A Polícia Federal desencadeia hoje, 06, a operação Kaspar II, com o objetivo de desarticular esquema organizado por instituições financeiras suíças dedicada à prática de crimes de evasão de divisas e lavagem de dinheiro.
As investigações, iniciadas há um ano e meio, revelaram que as instituições abriam contas numeradas e codificadas para as quais clientes brasileiros enviavam dinheiro sem origem declarada utilizando-se da intermediação de doleiros (modalidade dólar-cabo). Essas contas numeradas dificultam a identificação de seus titulares pelas autoridades brasileiras. Alguns investigados utilizavam-se dos doleiros para o pagamento de fornecedores no exterior, em muitos casos, em razão do subfaturamento de importações.

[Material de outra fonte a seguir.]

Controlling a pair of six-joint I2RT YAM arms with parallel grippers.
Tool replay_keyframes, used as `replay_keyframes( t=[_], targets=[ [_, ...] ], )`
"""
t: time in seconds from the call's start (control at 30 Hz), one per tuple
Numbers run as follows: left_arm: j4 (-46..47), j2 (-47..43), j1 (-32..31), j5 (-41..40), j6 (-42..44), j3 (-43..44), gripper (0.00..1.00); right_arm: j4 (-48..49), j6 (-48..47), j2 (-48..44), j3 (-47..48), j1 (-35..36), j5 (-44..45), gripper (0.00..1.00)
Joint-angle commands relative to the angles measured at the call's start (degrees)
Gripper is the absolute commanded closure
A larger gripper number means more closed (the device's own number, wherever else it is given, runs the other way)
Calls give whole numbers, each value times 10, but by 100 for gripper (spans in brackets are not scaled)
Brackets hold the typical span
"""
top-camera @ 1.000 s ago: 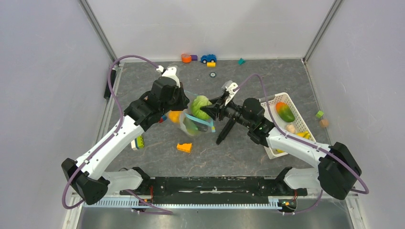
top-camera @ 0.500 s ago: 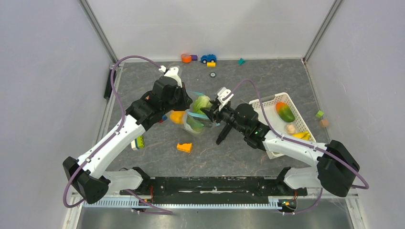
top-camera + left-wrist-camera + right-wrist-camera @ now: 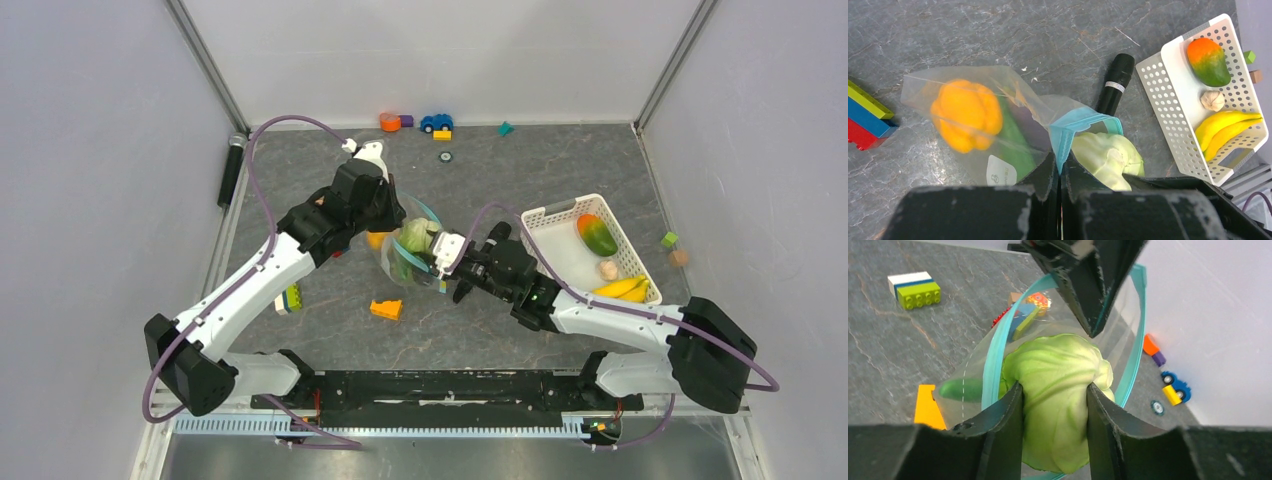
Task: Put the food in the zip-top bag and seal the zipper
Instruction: Place the fake vegetable in the zipper food storage bag.
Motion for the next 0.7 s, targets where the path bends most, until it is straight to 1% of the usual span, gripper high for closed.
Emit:
replay_keyframes(
  t=[0.0, 0.1, 0.2, 0.3, 0.33, 0.37, 0.4, 0.43, 0.5, 0.53, 0.57, 0.67],
  targets=[
    [13, 8, 0, -3, -1, 30, 98, -8, -125, -19, 7, 4, -47, 100],
    [17, 11, 0, 19, 8, 32, 98, -38, -159, -13, 16, 4, -83, 100],
    [25, 7, 0, 60, 19, 30, 98, -52, -185, -1, 24, 5, -108, 100],
    [36, -7, 0, 82, 27, 22, 98, -86, -201, 14, 47, 4, -102, 100],
    [39, -12, 0, 101, 32, 18, 98, -91, -202, 20, 55, 4, -92, 100],
    [43, -18, -1, 105, 36, 14, 98, -85, -189, 25, 58, 5, -67, 100],
    [49, -23, -1, 106, 37, 10, 98, -67, -169, 31, 63, 4, -25, 100],
    [58, -28, -1, 108, 37, 2, 98, -56, -137, 39, 70, 4, 10, 100],
    [67, -36, -1, 117, 36, -6, 98, -38, -67, 55, 88, 5, 111, 100],
    [68, -36, -1, 124, 36, -7, 98, -41, -30, 62, 101, 4, 144, 100],
    [67, -37, -1, 131, 37, -6, 98, -49, 3, 67, 111, 5, 171, 100],
    [73, -39, -2, 147, 36, -7, 98, -59, 76, 80, 130, 4, 213, 100]
  ],
)
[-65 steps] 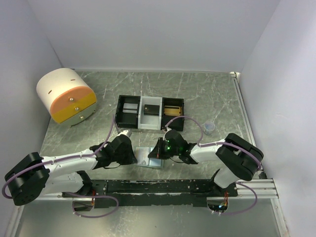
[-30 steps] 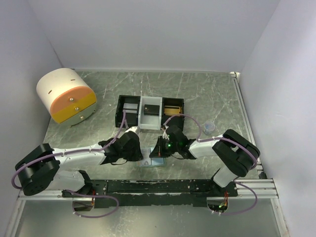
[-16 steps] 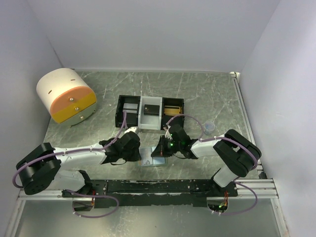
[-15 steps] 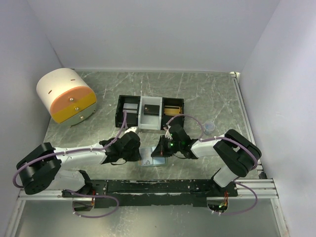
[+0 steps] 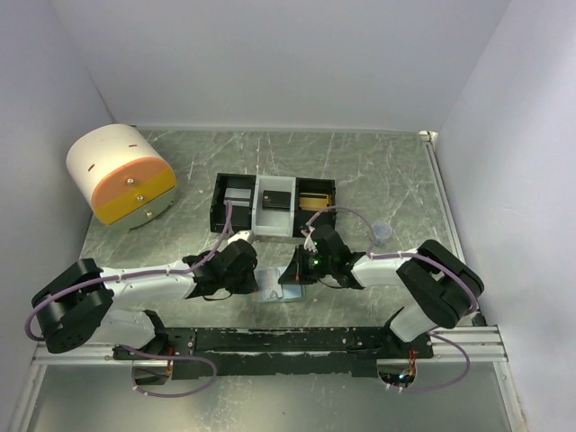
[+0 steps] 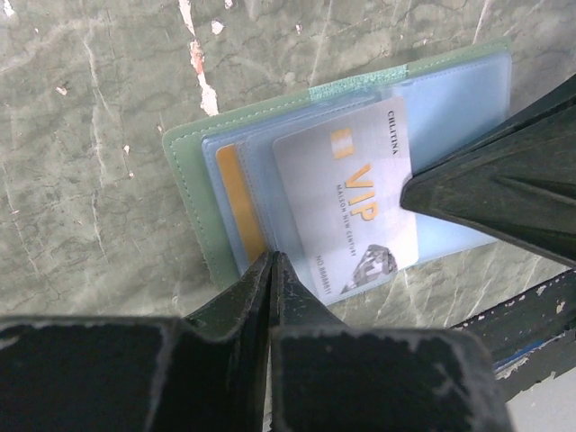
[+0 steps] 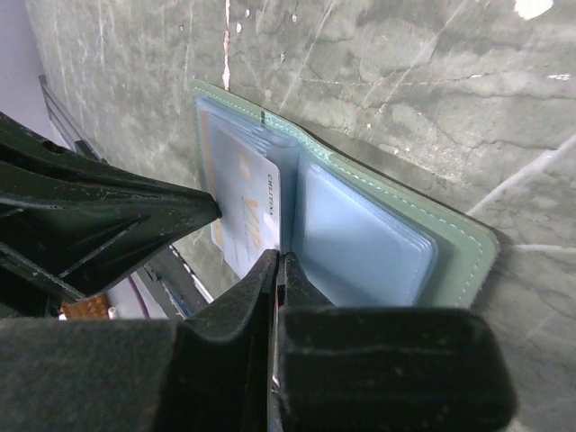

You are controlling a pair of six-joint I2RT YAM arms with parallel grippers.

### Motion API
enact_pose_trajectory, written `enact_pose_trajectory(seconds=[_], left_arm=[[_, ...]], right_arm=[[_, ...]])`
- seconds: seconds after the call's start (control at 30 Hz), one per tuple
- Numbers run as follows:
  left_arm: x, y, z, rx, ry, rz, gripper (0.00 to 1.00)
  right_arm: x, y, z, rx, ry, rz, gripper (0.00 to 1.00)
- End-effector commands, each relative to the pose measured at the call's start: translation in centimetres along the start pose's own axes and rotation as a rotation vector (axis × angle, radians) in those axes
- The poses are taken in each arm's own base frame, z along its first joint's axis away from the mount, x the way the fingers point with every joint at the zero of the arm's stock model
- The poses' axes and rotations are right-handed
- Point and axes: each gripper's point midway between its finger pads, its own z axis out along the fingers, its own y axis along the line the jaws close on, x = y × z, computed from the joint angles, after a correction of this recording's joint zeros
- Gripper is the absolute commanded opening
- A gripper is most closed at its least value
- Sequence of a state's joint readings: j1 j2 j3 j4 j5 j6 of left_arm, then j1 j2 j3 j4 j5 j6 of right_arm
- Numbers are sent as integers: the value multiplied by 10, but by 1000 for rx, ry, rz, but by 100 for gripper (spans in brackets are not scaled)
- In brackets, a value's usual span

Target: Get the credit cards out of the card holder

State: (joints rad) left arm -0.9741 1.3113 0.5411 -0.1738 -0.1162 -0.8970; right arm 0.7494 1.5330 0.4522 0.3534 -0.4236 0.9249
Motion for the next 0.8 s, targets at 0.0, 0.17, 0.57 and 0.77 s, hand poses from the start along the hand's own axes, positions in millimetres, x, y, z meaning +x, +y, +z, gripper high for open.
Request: enact_pose_trajectory(seconds=[0.0, 0.17, 0.57, 0.77], left_arm=[[12, 25, 2, -106, 27, 19, 11], [12, 25, 2, -109, 27, 18, 10], [-33, -39, -33, 121, -109, 26, 29], [-31, -55, -27, 203, -103, 30, 31]], right_arm=[[-4, -8, -9, 18, 2, -29, 0], [-2, -11, -12, 21, 9, -25, 0], [-4, -9, -5, -11, -7, 24, 0], [-3, -11, -5, -5, -11, 30, 0]])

Cerca de 280 policiais federais cumprem 20 mandados de prisão e 44 mandados de busca e apreensões nos estados de São Paulo, Bahia e Amazonas. As ordens de prisão temporária e de busca e apreensão foram expedidas pela Justiça Federal em São Paulo – 6ª Vara Criminal Federal, especializada em crimes financeiros e lavagem de dinheiro.
Os investigados responderão pelos crimes de gestão fraudulenta, evasão de divisas, lavagem de dinheiro, sonegação fiscal, formação de quadrilha e funcionamento de instituição financeira sem autorização do Banco Central (as penas máximas somadas atingem 40 anos de prisão).
Por: Comunicação Social da Polícia Federal em São Paulo.
20 pessoas, entre elas funcionários dos bancos UBS - União de Bancos Suíços, AIG, e do Clariden Leu, foram presas na manhã de hoje, depois de longas investigações, iniciadas há 1 ano e meio, junto com a operação kaspar 1, quando foram presos vários doleiros. O UBS , no Brasil, opera em associação com o Banco Pactual, sob o nome UBS Pactual. A PF apreendeu US$700.000, 24 automóveis, uma pistola e R$ 177.000, pertencentes a um cinco grupos de doleiros, que giravam R$ 60 milhões mensalmente.
Foram divulgados os nomes de três foragidos: Marco Antonio Cursini, seu filho Caio Vinicius Cursini e Nick Salussoia. O governo brasileiro tenta o bloqueio de contas correntes em vários países, como Panamá, EUA e Portugal.
Saiu a lista dos presos: Luc Mark Depensaz, do UBS, que disse aos policiais que quem tem dinheiro neste país não fica preso. Alguns dias na carceragem da PF vão amenizar essa sua arrogância. Cinco ou dez dias lá derrubam qualquer um. Outros: Reto Buzzi, do banco Clariden Leu; Magada Maria Malvão Portugal, do banco AIG; Jacques Feller (Feller Engenharia); Claudine Spiero, doleira; Murilo Cerello Schhan, da Ornare Móveis; Boris Zampezzi. Empresas conhecidas são acusadas de envolvimento: Le Postiche, rede de lojas de artigos de couro; Gold, indústria metalúrgica fabricante de chaves; entre outras.